Let's all be pissed at the right people. It's not the workers. It is those who have defrauded us--the banksters and Wall Street CEOs.
In fact, it has a lot to do with it. The Wisconsin dispute and Gov. Walker are an interesting case study re politics, election campaigns and money.
Big money and big corporations understand that they have a huge stake in the outcome of congressional elections. .
Contrast this with Wisconsin’s elections. In those, BIG money does not feel it has a big stake, when it comes to the election of city council and county commissioner election campaigns.
Union dues are collected by payroll deduction and handed over to the union’s officials. Hence the unions support of candidates for local office is arguably disproportionate. That may lead to Wisconsin public employees' representatives having a warm reception in labor management bargaining sessions.
These public employees are ready and willing to give Walker all he now asks for in regard to all issues EXCEPT collective bargaining.. They will not accede to his union busting demand to end collective bargaining rights. !
For the sake of argument, suppose we stipulate that these employees have gained too much bargaining power because of how money impacts LOCAL elections. Some bargaining power balance must be reached. However this could be obtained by merely changing the State law so that the public employees unions would have to collect their own dues. In Wisconsin, pity the anti labor local candidates who do not have the beneift of the deadly “CITIZEN‘S UNITED” weapon in purely LOCAL elections.
" In a move meant to lure boycotting opposition senators back to Wisconsin, the Republican leader of the state Senate threatened Monday to force a vote soon on a bill that is abhorred by Democrats: requiring people to show an ID at the polls.

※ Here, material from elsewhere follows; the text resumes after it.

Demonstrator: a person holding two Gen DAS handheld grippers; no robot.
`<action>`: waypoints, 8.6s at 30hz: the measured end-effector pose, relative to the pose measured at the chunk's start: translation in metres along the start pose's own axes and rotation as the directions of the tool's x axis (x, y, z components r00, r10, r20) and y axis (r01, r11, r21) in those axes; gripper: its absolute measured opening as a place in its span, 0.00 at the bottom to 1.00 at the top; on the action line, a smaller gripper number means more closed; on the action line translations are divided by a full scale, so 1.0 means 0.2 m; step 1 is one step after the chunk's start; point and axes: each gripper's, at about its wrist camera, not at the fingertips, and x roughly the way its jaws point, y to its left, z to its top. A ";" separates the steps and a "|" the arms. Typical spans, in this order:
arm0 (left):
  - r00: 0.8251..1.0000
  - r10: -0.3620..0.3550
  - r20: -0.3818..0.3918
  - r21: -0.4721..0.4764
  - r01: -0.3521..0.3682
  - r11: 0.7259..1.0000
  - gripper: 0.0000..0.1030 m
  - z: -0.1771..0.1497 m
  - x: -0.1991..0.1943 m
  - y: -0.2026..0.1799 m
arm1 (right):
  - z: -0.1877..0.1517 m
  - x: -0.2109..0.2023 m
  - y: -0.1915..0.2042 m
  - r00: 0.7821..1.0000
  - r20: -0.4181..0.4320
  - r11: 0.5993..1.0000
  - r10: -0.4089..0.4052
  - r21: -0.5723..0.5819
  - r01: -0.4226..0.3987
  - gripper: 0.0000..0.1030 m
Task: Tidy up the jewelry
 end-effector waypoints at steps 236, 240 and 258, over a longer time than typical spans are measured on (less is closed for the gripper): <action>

Meanwhile, the National Guard has toured at least one state prison – presumably in preparation for taking over if needed – as thousands of correctional officers, teachers and other public workers continued Monday to protest at the Capitol to stop a budget-repair bill that would take away most of their union rights. Correctional officers insisted they have no plans to strike and called the Guard visit unwarranted.
Monday’s events presaged a hectic week, with the Assembly set to vote Tuesday on the budget-repair bill and the Senate planning at the same time to take up other bills to try to force Democrats in that house to return to the state. At 6 p.m. Tuesday, Walker – who has shown no sign of relenting – will address voters directly in a “fireside chat.”
The push on the photo ID bill by Senate Majority Leader Scott Fitzgerald (R-Juneau) is the latest example of Republicans pressuring Democrats in hopes of ending the standoff over the bill on union rights. Senate Democrats disappeared to Illinois on Thursday to prevent a vote on that bill."